**TASK INSTRUCTIONS:**
Your answer should consist of the lines in the listing that hold "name".

**GIVEN INFORMATION:**

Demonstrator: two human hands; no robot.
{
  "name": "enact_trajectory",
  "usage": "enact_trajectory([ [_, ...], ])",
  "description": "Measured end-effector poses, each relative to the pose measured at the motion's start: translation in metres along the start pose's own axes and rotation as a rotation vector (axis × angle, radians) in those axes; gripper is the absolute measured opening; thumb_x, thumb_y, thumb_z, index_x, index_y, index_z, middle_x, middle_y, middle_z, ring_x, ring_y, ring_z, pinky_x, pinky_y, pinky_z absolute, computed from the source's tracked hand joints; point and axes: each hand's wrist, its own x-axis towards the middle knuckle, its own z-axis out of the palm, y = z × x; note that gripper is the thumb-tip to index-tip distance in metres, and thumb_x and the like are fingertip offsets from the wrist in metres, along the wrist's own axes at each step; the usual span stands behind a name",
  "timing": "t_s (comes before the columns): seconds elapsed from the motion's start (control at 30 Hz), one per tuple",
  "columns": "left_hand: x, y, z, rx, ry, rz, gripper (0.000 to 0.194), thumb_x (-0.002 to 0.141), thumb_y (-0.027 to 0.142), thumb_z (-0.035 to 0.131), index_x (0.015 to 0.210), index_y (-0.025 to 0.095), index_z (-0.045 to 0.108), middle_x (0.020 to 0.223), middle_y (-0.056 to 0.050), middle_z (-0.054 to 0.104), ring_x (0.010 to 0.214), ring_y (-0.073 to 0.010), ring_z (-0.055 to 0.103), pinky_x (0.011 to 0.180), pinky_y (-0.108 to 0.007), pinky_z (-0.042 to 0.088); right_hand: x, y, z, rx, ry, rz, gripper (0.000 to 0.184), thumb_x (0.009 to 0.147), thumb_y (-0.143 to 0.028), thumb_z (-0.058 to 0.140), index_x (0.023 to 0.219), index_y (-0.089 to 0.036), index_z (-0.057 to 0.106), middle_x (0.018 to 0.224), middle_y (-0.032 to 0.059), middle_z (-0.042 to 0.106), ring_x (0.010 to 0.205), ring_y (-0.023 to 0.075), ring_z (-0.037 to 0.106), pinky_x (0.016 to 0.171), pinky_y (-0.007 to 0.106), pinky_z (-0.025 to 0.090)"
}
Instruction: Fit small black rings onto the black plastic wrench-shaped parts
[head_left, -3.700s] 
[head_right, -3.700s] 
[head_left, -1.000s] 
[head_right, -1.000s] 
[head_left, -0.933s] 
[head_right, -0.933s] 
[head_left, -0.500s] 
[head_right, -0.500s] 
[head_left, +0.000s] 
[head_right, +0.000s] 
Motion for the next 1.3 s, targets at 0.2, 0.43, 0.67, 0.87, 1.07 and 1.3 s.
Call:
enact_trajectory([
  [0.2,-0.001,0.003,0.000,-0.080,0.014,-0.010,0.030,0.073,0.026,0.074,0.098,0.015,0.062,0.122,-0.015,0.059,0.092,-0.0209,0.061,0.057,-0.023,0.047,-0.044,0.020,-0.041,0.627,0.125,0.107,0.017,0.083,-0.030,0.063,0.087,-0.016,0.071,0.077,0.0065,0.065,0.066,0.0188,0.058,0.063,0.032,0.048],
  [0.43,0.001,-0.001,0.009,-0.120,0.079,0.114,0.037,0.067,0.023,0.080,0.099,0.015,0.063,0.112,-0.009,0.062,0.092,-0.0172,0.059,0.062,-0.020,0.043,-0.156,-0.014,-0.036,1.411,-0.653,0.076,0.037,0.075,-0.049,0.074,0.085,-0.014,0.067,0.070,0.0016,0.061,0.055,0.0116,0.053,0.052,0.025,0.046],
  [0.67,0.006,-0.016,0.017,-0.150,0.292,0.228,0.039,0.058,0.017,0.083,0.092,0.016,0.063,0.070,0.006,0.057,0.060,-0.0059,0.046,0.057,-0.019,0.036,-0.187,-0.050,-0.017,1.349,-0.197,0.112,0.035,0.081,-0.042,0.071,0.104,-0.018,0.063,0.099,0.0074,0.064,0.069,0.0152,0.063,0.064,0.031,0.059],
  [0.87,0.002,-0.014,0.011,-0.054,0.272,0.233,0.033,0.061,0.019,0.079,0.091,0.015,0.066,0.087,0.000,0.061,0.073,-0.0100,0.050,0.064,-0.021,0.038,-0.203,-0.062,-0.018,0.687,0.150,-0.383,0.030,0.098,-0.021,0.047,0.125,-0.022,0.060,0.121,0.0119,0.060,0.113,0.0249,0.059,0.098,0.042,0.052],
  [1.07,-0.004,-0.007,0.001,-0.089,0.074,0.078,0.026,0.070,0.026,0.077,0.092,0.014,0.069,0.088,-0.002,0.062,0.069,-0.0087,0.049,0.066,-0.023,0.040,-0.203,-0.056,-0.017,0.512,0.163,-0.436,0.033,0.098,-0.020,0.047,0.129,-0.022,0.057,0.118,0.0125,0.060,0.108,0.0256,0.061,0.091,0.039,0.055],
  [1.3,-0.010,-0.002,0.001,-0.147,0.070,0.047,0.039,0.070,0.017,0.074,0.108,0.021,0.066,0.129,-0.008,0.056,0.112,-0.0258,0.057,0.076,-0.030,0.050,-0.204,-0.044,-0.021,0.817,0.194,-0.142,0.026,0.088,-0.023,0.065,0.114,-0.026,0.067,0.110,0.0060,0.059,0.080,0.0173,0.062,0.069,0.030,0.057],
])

**SOLUTION FOR THIS EXERCISE:**
  "name": "enact_trajectory",
  "description": "Measured end-effector poses, each relative to the pose measured at the motion's start: translation in metres along the start pose's own axes and rotation as a rotation vector (axis × angle, radians) in those axes; gripper is the absolute measured opening; thumb_x, thumb_y, thumb_z, index_x, index_y, index_z, middle_x, middle_y, middle_z, ring_x, ring_y, ring_z, pinky_x, pinky_y, pinky_z absolute, computed from the source's tracked hand joints; point and axes: each hand's wrist, its own x-axis towards the middle knuckle, its own z-axis out of the palm, y = z × x; note that gripper is the thumb-tip to index-tip distance in metres, and thumb_x and the like are fingertip offsets from the wrist in metres, along the wrist's own axes at each step; the usual span stands behind a name",

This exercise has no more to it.